I reconsider your logic. I think the problem can be solved. Let us separate the
SVA/SVM feature into two: fault-from-device and device-va-awareness. A device
with iommu can support only device-va-awareness or both.

VFIO works on top of iommu, so it will support at least device-va-awareness. For
the COW problem, it can be taken as a mmu synchronization issue. If the mmu page
table is changed, it should be synchronize to iommu (via iommu_notifier). In the
case that the device support fault-from-device, it will work fine. In the case
that it supports only device-va-awareness, we can prefault (handle_mm_fault)
also via iommu_notifier and reset to iommu page table.
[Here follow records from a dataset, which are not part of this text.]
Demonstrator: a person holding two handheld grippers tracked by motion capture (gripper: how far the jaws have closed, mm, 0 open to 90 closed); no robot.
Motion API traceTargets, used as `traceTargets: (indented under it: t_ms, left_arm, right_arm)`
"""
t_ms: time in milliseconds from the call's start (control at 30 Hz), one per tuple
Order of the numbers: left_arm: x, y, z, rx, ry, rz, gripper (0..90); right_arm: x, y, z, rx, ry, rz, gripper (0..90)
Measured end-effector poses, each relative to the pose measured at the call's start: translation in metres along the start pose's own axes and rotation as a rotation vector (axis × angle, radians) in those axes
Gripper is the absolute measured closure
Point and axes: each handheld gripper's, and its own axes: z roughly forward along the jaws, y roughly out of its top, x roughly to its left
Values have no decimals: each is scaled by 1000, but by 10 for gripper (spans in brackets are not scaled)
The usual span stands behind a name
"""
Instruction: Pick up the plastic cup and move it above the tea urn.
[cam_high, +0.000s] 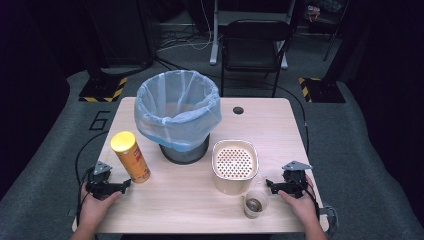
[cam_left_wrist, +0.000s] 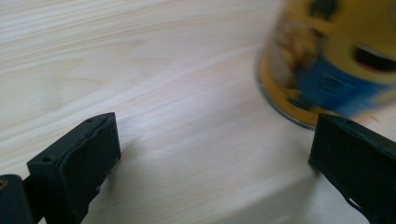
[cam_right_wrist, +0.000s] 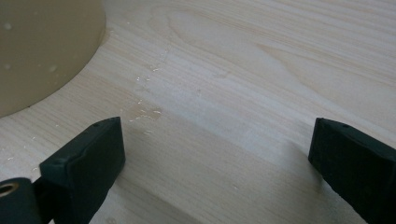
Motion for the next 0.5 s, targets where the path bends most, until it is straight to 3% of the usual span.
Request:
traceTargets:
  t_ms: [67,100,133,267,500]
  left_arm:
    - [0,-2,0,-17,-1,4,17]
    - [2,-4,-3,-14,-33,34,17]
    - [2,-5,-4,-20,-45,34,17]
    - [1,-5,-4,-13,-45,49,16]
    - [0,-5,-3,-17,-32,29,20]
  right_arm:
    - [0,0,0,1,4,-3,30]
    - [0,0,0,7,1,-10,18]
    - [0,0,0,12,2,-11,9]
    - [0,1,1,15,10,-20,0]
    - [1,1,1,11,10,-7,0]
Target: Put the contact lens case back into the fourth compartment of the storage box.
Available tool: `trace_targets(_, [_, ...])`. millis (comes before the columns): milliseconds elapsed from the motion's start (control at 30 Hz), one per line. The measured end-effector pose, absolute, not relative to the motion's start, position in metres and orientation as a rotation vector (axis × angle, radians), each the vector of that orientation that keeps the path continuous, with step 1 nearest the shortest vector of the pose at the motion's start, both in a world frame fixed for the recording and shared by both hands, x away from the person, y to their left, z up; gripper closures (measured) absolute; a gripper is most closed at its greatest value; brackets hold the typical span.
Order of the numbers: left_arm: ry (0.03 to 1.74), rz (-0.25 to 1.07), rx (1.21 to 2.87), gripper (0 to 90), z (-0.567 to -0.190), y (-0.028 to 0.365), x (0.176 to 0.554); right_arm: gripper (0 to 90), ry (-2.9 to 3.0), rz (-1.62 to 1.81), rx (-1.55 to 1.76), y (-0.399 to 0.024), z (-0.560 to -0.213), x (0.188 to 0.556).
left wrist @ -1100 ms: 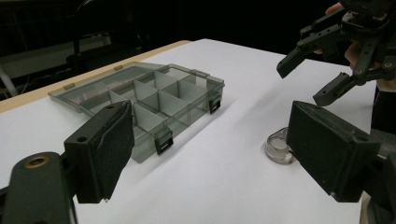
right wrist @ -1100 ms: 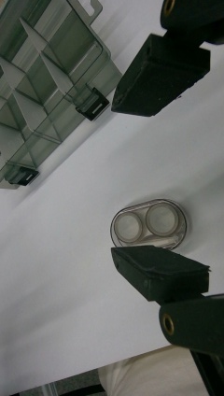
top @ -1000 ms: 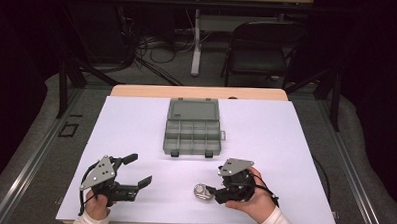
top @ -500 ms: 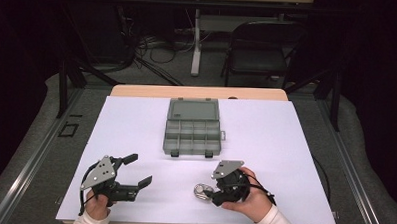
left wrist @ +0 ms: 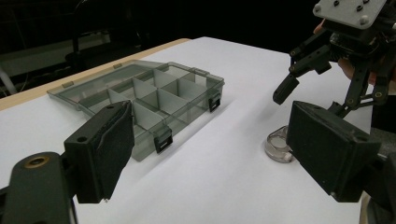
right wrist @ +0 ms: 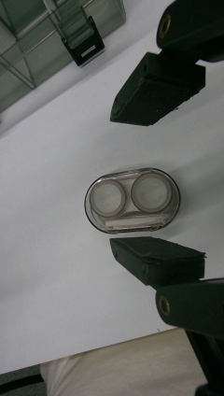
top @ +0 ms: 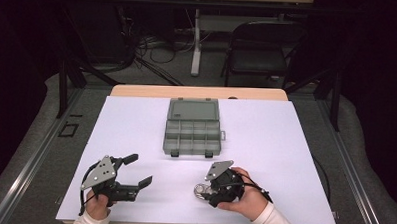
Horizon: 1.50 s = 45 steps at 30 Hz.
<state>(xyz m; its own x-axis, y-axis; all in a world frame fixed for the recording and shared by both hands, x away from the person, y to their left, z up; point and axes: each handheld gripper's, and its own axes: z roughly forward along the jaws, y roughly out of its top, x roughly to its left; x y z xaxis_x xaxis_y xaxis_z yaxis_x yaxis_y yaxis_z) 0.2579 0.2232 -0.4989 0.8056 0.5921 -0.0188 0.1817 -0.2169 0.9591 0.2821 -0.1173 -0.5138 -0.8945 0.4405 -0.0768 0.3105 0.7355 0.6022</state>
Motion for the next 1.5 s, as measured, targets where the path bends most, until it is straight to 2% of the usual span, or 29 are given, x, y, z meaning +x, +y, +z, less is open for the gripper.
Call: trace_targets(1500, [0.599,0.421,1.793,15.9,-0.5,0.222,0.259,34.8,2.823,0.766,0.561,-0.097,-0.527,0.289])
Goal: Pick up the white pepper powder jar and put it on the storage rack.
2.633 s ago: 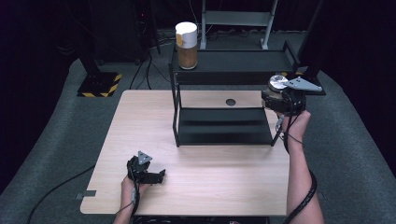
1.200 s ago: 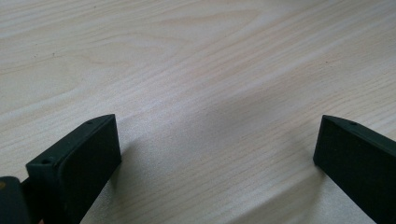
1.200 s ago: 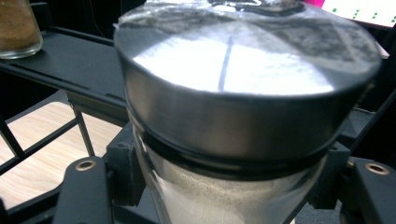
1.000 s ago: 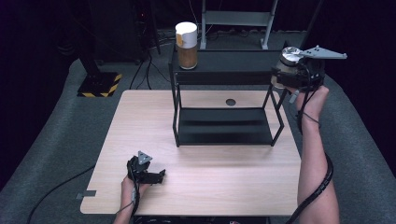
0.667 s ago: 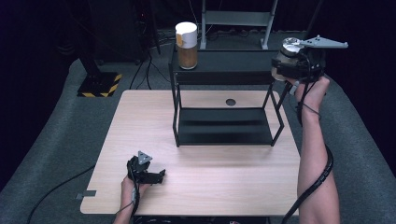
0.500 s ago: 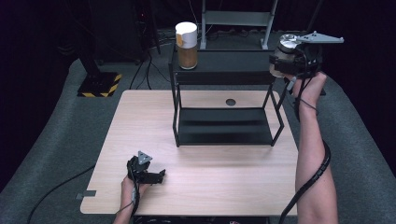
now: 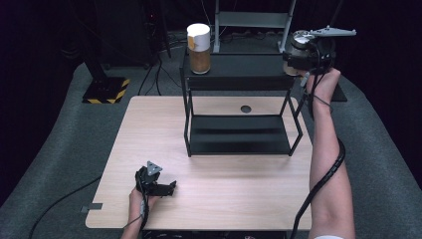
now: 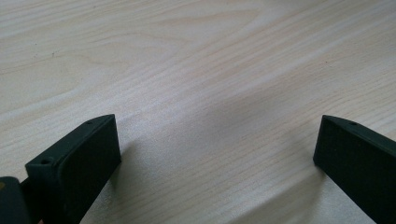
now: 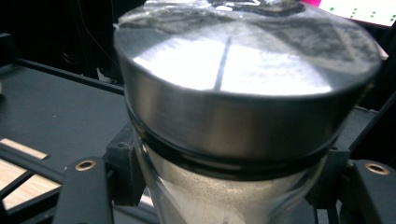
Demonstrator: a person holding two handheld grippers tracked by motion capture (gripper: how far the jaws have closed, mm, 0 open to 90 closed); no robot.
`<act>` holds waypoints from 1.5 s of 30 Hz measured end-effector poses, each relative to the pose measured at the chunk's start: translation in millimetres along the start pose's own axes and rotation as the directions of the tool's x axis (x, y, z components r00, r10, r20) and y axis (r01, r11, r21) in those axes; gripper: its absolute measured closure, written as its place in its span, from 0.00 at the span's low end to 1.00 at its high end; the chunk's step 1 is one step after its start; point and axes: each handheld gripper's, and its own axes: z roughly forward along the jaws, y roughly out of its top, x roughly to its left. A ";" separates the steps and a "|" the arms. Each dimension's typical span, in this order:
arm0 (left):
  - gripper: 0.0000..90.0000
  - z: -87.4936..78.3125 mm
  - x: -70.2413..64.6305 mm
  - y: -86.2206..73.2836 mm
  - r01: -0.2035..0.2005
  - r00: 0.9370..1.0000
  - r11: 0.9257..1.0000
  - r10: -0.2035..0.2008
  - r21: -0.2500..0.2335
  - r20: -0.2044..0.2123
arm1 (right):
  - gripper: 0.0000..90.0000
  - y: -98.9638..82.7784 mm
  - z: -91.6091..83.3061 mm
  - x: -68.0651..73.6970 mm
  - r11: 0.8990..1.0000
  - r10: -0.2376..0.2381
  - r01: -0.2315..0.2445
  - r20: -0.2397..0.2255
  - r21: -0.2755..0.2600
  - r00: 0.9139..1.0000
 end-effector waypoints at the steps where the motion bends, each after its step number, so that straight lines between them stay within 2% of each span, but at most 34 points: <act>1: 0.00 0.0 0.0 0.0 0.000 1.000 1.000 0.000 0.000 0.000 | 0.33 1.3 3.2 -0.4 1.000 -0.001 0.001 0.004 0.009 1.000; 4: 0.00 0.0 0.0 0.2 0.000 1.000 1.000 0.000 0.001 0.000 | 0.33 1.5 12.3 -3.1 1.000 -0.001 0.001 0.010 0.024 1.000; 7: 0.00 0.0 0.0 0.1 0.000 1.000 1.000 0.000 0.000 0.000 | 0.33 -0.4 17.6 -8.8 0.999 0.027 -0.027 0.007 0.023 1.000; 13: 0.00 0.0 0.4 0.6 -0.003 1.000 1.000 0.003 0.003 -0.002 | 0.33 2.9 25.8 -11.1 0.998 0.023 -0.024 0.016 0.053 1.000; 19: 0.00 0.0 0.3 0.6 -0.003 1.000 1.000 0.003 0.003 -0.002 | 0.33 2.4 25.6 -14.7 0.998 0.026 -0.026 0.004 0.058 1.000; 27: 0.00 0.0 0.2 0.6 -0.003 1.000 1.000 0.003 0.003 -0.002 | 0.33 -4.8 25.8 -16.2 0.998 0.056 -0.056 0.004 0.035 0.998; 36: 0.00 0.0 0.3 0.6 -0.003 1.000 1.000 0.003 0.002 -0.002 | 0.33 -0.1 25.8 -14.5 0.997 0.051 -0.052 0.013 0.055 0.999; 40: 0.00 0.1 0.4 0.7 -0.003 1.000 1.000 0.003 0.003 -0.001 | 0.25 4.1 25.0 -14.4 0.996 0.039 -0.040 0.016 0.079 0.999; 45: 0.00 0.3 0.7 1.2 -0.004 1.000 1.000 0.004 0.004 0.000 | 0.11 11.0 16.3 -16.1 0.994 0.021 -0.022 0.011 0.108 1.000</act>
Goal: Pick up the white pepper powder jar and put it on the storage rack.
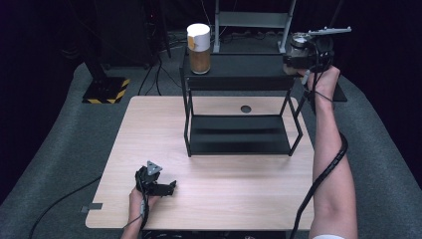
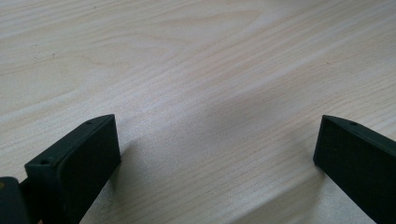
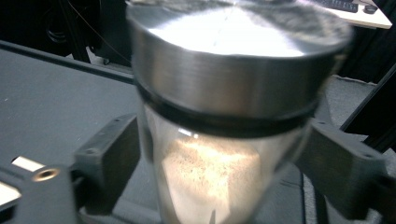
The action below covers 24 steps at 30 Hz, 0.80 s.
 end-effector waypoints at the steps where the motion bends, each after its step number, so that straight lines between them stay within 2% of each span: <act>1: 0.00 0.0 0.0 0.0 0.000 1.000 1.000 0.000 0.000 0.000 | 0.10 1.9 -3.0 -1.0 1.000 0.000 0.000 -0.007 0.009 1.000; 5: 0.00 0.0 0.0 0.0 -0.001 1.000 1.000 0.001 0.000 0.000 | 0.04 5.8 -18.1 -1.5 0.999 -0.042 0.043 -0.033 0.030 0.999; 9: 0.00 0.0 0.0 0.0 0.000 1.000 1.000 0.000 0.000 0.000 | 0.02 7.9 -34.2 2.3 0.992 -0.102 0.106 -0.060 0.071 0.993; 14: 0.00 0.0 0.0 -0.1 0.000 1.000 1.000 0.000 -0.001 0.000 | 0.01 0.5 -53.9 6.3 0.984 -0.144 0.150 -0.066 0.100 0.987; 19: 0.00 0.0 0.0 -0.1 0.000 1.000 1.000 0.000 0.000 0.000 | 0.00 -29.1 -71.1 6.4 0.981 -0.151 0.157 -0.062 0.114 0.987; 24: 0.00 0.5 0.3 -0.1 0.001 1.000 1.000 -0.001 -0.002 0.002 | 0.00 -69.3 -75.4 8.0 0.976 -0.144 0.151 -0.061 0.155 0.988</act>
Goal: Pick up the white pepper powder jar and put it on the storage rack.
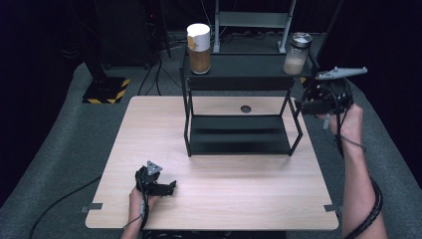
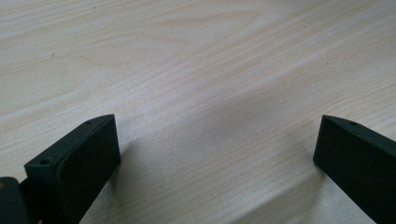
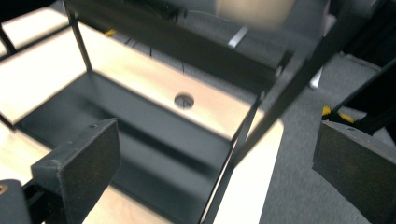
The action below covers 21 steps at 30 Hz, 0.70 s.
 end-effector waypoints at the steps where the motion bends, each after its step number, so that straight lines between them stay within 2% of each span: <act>1: 0.00 0.1 0.0 0.1 0.000 1.000 1.000 0.000 0.000 0.000 | 0.00 -9.3 1.7 2.2 1.000 0.001 -0.001 0.000 0.005 1.000; 2: 0.00 0.1 0.0 0.1 0.000 1.000 1.000 0.000 0.000 0.000 | 0.00 -15.8 3.1 3.8 1.000 0.005 -0.005 -0.003 0.011 1.000; 9: 0.00 0.1 -0.2 0.1 0.000 1.000 1.000 0.000 0.000 -0.001 | 0.00 -95.8 27.8 21.1 0.997 0.063 -0.060 -0.052 0.054 0.997; 13: 0.00 0.2 -0.3 0.1 0.000 1.000 1.000 0.000 0.000 -0.002 | 0.00 -147.9 52.8 30.1 0.988 0.133 -0.126 -0.080 0.089 0.988; 15: 0.00 0.2 -0.6 0.1 0.000 1.000 1.000 0.000 -0.001 -0.003 | 0.00 -170.2 65.8 32.8 0.981 0.173 -0.162 -0.096 0.111 0.980; 18: 0.00 0.2 -0.6 0.0 -0.002 1.000 1.000 0.002 -0.001 -0.002 | 0.00 -195.6 79.3 44.2 0.974 0.196 -0.184 -0.083 0.134 0.977; 21: 0.00 0.1 -0.6 0.0 -0.002 1.000 1.000 0.002 -0.001 -0.002 | 0.00 -215.0 89.1 51.8 0.970 0.214 -0.202 -0.085 0.132 0.973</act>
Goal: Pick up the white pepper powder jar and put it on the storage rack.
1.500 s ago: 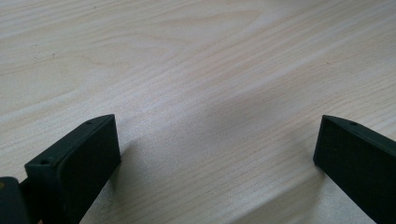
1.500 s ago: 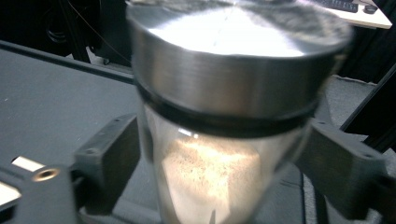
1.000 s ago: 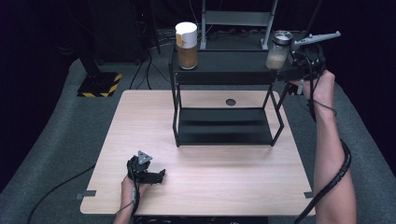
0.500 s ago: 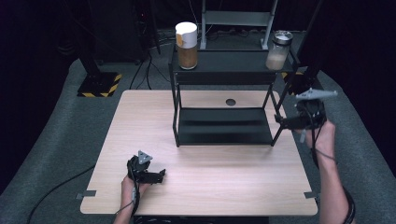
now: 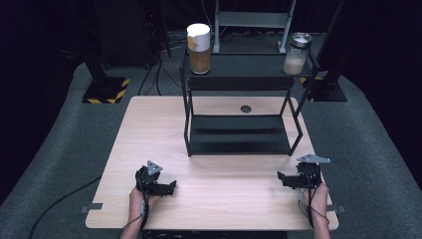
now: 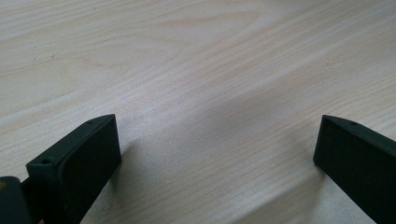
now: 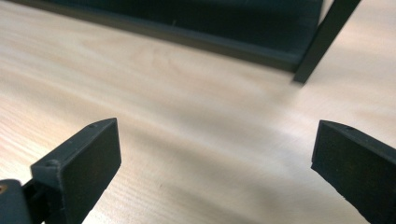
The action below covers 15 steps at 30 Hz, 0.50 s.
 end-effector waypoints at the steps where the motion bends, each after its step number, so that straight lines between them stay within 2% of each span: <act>1: 0.00 0.1 0.1 -0.1 0.000 1.000 1.000 0.000 -0.001 0.001 | 0.00 -4.9 3.0 2.0 1.000 0.002 -0.002 0.005 -0.005 1.000; 6: 0.00 0.1 0.2 -0.1 -0.001 1.000 1.000 0.001 -0.001 0.002 | 0.00 -17.8 13.0 7.6 1.000 0.009 -0.009 0.011 -0.010 1.000; 9: 0.00 -0.1 -0.2 -0.2 -0.001 1.000 1.000 0.001 -0.001 0.001 | 0.00 -20.2 12.7 10.9 1.000 -0.007 0.007 0.022 -0.021 1.000; 15: 0.00 0.0 0.0 -0.2 0.000 1.000 1.000 0.000 0.000 0.001 | 0.00 -21.2 13.7 11.1 1.000 0.004 -0.004 0.023 -0.021 1.000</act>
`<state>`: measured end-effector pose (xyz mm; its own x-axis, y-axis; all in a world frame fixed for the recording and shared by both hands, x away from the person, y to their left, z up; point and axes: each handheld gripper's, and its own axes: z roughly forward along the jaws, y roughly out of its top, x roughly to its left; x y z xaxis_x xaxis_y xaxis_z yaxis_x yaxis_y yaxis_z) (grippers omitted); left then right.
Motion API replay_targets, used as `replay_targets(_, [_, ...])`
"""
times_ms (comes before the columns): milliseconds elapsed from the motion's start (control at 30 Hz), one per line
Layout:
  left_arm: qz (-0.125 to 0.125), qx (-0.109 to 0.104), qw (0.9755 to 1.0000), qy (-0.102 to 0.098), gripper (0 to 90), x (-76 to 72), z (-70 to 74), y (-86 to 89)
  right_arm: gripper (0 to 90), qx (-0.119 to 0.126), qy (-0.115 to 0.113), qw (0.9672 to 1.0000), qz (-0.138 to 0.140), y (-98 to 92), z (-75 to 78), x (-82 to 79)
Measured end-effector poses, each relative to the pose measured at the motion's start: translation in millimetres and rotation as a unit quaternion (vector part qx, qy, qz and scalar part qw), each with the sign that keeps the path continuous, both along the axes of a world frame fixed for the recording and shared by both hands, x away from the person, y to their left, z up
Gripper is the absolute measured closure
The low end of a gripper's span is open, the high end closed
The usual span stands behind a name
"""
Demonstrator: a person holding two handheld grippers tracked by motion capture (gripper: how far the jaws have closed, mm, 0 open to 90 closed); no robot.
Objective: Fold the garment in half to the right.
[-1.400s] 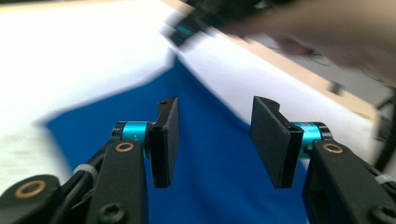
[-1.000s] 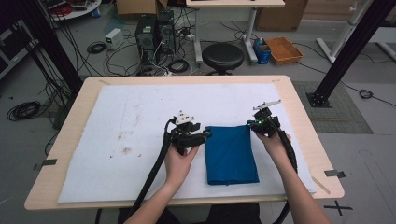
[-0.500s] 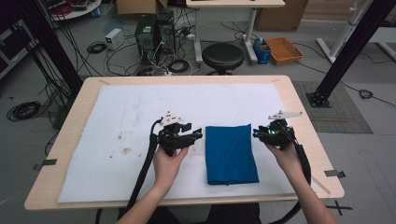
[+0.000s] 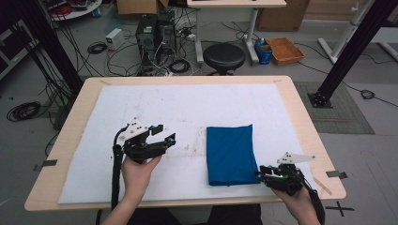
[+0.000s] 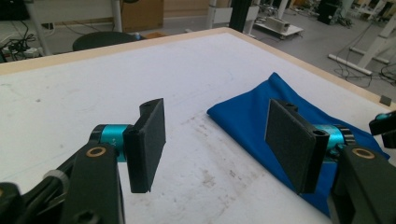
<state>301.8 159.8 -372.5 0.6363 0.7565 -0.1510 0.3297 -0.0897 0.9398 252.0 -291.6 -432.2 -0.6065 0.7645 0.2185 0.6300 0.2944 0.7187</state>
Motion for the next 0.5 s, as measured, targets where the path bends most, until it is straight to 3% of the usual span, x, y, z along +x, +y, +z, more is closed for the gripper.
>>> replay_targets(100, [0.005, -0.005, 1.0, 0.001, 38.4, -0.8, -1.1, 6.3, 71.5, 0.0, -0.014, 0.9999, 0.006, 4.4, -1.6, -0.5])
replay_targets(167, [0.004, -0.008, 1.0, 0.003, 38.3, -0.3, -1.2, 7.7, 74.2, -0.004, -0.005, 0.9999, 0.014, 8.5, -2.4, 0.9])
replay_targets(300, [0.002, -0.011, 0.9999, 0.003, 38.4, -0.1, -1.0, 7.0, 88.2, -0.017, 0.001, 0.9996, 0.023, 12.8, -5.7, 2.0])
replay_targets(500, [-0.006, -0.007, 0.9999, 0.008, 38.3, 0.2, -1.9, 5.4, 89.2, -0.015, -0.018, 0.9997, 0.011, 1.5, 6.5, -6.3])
So this can be considered as a bug of VFIO, cannot it?

> [I2]- Because of [R3] you want to allow userspace to schedule commands
>       on the device without doing an ioctl and thus here user space
>       can schedule any commands to the device with any address. What
>       happens if that address have not been mapped by the user space
>       is undefined and in fact can not be defined as what each IOMMU
>       does on invalid address access is different from IOMMU to IOMMU.
> 
>       In case of a bad IOMMU, or simply an IOMMU improperly setup by
>       the kernel, this can potentialy allow user space to DMA anywhere.
> 
> [I3]- By relying on GUP in VFIO you are not abiding by the implicit
>       contract (at least i hope it is implicit) that you should not
>       try to map to the device any file backed vma (private or share).
> 
>       The VFIO code never check the vma controlling the addresses that
>       are provided to VFIO_IOMMU_MAP_DMA ioctl. Which means that the
>       user space can provide file backed range.
> 
>       I am guessing that the VFIO code never had any issues because its
>       number one user is QEMU and QEMU never does that (and that's good
>       as no one should ever do that).
> 
>       So if process does that you are opening your self to serious file
>       system corruption (depending on file system this can lead to total
>       data loss for the filesystem).
> 
>       Issue is that once you GUP you never abide to file system flushing
>       which write protect the page before writing to the disk. So
>       because the page is still map with write permission to the device
>       (assuming VFIO_IOMMU_MAP_DMA was a write map) then the device can
>       write to the page while it is in the middle of being written back
>       to disk. Consult your nearest file system specialist to ask him
>       how bad that can be.

In the case, we cannot do anything if the device do not support
fault-from-device. But we can reject write map with file-backed mapping.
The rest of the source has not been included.